• TASK PROMPT: From the data underneath, reproduce exactly the stretch that begins at the line with "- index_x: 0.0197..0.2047" and ends after the line with "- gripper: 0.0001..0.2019".

--- DATA BLOCK Enclosed Below ---

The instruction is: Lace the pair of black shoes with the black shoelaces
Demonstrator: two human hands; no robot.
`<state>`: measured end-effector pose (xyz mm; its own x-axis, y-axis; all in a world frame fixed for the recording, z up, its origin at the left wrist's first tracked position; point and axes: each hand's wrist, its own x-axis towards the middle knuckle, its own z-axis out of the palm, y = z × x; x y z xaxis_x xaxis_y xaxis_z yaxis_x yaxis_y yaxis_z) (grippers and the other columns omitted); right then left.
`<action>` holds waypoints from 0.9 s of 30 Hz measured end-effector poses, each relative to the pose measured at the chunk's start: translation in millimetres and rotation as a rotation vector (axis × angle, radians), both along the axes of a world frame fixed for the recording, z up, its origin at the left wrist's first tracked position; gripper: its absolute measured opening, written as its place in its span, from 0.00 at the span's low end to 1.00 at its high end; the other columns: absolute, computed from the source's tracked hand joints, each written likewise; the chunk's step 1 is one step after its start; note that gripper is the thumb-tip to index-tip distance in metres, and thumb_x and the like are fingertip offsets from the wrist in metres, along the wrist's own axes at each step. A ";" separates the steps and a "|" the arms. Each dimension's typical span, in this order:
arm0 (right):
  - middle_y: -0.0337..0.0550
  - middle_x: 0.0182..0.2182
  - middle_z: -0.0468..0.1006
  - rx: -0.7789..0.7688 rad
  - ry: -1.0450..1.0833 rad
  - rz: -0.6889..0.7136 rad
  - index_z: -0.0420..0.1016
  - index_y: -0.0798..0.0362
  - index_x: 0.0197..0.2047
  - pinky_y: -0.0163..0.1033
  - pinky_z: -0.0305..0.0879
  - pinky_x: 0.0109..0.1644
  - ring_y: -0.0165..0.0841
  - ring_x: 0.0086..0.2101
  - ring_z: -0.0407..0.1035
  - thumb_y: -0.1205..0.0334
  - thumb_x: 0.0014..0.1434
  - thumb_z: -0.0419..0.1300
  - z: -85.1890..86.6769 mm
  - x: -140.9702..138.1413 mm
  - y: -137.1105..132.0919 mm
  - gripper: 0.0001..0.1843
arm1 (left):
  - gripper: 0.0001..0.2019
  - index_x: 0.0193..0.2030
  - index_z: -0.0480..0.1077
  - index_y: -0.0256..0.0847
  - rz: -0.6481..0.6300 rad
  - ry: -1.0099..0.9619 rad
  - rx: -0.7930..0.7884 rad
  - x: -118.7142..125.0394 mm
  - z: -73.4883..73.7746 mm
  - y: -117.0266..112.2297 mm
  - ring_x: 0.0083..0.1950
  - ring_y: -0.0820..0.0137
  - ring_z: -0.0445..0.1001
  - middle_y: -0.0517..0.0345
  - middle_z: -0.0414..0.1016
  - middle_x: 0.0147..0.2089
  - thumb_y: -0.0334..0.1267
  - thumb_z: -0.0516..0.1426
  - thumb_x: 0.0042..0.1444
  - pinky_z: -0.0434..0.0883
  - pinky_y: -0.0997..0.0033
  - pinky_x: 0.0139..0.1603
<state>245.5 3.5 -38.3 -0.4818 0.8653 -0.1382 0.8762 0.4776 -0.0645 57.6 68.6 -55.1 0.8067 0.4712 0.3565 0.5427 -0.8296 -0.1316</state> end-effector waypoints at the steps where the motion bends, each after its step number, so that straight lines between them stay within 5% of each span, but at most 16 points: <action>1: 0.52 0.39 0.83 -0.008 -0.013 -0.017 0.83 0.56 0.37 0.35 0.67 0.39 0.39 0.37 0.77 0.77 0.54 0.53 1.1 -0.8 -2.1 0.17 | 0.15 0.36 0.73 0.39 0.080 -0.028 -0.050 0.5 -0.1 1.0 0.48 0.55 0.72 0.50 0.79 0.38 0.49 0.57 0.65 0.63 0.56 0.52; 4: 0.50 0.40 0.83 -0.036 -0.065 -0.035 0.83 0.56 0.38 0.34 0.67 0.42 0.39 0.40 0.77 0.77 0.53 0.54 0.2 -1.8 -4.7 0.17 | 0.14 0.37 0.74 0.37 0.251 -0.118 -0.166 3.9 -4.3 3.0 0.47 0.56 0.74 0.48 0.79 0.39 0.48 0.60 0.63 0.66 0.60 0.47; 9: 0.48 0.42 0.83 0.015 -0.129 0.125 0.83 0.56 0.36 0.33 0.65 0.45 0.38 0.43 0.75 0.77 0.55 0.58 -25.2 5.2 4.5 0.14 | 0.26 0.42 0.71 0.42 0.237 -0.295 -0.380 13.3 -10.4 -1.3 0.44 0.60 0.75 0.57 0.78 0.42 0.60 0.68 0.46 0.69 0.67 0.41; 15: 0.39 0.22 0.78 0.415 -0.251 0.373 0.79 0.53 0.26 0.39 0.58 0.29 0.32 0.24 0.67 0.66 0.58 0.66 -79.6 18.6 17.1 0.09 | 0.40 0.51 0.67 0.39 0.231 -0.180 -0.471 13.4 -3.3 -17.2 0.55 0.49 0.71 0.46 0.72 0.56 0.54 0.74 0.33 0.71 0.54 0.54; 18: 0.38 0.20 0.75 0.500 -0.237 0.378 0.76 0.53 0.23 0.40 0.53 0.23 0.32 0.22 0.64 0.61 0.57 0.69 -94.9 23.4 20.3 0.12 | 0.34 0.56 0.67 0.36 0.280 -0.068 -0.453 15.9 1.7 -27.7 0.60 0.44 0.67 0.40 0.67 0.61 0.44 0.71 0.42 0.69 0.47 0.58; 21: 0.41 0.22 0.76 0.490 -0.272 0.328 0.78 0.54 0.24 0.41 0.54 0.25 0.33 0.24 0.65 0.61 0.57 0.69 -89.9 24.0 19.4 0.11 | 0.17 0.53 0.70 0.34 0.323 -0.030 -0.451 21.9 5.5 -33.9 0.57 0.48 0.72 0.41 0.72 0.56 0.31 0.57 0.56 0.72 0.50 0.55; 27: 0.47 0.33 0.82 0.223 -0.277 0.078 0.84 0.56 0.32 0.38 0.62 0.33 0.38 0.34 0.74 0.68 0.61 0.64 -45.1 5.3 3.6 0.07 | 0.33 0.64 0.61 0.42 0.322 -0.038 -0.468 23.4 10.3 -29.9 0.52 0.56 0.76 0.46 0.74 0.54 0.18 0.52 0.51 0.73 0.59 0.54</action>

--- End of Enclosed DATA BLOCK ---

• SOLUTION FOR THIS EXERCISE:
  - index_x: 0.0197..0.2047
  - pinky_y: -0.0163..0.1033
  - pinky_z: -0.0305..0.0879
  - pinky_x: 0.0109..0.1644
  - ring_y: -0.0165..0.0841
  - ring_x: 0.0086..0.2101
  - ring_z: -0.0407..0.1035
  - thumb_y: -0.1205..0.0334
  - thumb_x: 0.0014..0.1434
  - thumb_z: -0.0419..0.1300
  - z: -85.1890..86.6769 mm
  - x: -140.9702..138.1413 mm
  - y: -137.1105..132.0919 mm
  - gripper: 0.0001..0.1843
arm1 (left):
  - gripper: 0.0001..0.2019

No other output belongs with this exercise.